Shiro se detuvo en el instante en que su compañera se veía lo suficientemente feliz como para olvidar su "situación" y señalándola con el dedo puso una cara de impresión enorme.
- ¡mentirosa! – La acuso mientras ella recapacitaba - ¡¿eres tonta o te haces?, estas bien – dijo al momento en que su amiga se intentaba cubrir con el libro.
- s…si, tienes razón Fubuki-san, este libro es muy bueno – fue la única respuesta nerviosa de la joven.
El delantero no pudo evitar reírse de ella: 1- el libro estaba al revés, 2- no tenia puestos sus lentes, y 3-
- para mi te vez linda – la corrigió en la posición del libro al momento de sonreírle abiertamente.
Y dicho esto, el chico limpio con el antebrazo las lágrimas de la mesa en donde leerían juntos; y sentándose en una silla junto a ella; comenzaron a leer el tan dichoso libro.
- fin flash back –
Al ver que no cedía su amiga, Fubuki opto por el plan B:
- ¡WAAA! ¡UN OVNI! – grito señalando el cielo mientras fingía sorpresa.
- ¡¿QUE?, ¿DONDE? – se volteo la peliazul buscando el objeto volador no identificado.
Y al ver que no se trataba más que de una de las bromas del ojiverde, se volteo hacia él molesta.
- ¡Fubuki-san!, ¡eres un inmaduro, ¿Cuántos años dices que tienes? – le gritaba enfurecida.

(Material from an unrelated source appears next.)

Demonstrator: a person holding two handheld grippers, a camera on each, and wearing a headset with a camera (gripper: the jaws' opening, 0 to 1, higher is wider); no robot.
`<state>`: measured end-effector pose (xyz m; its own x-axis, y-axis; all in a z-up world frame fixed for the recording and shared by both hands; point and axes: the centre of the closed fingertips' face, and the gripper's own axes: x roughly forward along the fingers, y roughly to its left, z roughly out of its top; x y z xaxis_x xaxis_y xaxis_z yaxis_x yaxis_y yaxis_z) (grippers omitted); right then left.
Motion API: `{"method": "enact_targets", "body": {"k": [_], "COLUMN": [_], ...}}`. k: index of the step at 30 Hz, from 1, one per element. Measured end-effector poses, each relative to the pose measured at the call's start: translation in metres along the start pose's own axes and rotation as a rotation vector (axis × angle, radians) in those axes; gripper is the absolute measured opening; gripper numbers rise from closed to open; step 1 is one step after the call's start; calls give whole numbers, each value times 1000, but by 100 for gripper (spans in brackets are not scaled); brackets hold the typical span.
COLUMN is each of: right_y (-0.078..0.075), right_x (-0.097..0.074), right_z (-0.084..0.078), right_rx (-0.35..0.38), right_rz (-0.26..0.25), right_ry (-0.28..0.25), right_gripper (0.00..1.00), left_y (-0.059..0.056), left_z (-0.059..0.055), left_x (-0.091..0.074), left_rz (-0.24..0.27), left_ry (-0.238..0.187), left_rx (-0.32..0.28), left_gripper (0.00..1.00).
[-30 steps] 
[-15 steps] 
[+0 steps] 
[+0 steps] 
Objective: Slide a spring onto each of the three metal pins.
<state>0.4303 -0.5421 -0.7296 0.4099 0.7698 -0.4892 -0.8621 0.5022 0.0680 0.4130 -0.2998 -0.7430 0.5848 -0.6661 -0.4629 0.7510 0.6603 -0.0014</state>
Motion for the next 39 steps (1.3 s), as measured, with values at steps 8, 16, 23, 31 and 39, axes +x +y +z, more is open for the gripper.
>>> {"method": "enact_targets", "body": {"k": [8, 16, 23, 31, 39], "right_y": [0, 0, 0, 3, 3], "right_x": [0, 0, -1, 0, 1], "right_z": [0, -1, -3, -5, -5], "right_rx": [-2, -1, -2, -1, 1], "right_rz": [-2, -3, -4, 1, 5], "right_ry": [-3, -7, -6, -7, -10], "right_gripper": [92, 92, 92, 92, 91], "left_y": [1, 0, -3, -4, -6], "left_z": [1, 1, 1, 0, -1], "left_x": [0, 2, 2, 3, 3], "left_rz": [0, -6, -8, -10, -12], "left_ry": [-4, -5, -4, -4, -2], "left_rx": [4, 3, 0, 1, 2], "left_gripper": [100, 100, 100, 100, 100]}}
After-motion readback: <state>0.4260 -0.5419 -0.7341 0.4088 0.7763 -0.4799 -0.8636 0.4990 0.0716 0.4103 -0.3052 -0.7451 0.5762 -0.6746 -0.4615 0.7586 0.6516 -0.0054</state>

- 17 años – le respondió sonriente.
- parece mentira que yo tenga 16, y sea más madura que tú – se cruzo de brazos molesta, para luego perdonar al delantero – pero no importa, me alegro de que estés aquí – sonrió tomando una de las maletas - ¿tienes donde pasar la noche? – le pregunto preocupada.
- creo que iré a casa de Endo, ayer pude hablar con su madre por teléfono y aproveché para preguntar; me dijo que me quedara el tiempo que yo desease – contesto el albino, relajando a su amiga.
- gracias a Dios – suspiro tranquila – bueno, te acompañare a casa del capitán para que no cargues solo las maletas – sonrió cargando la maleta que había tomado – esta…muy pesada- la arrastro con todas sus fuerzas, apenas consiguiendo moverla unos metros.
- a ver, dámela – dijo el delantero tomando la mochila y colgándosela del hombro, arrastro la otra que tenia ruedas.
Un pequeño silencio se formo en el camino, lleno de recuerdos y risas que solamente entre ellos podrían entender el motivo.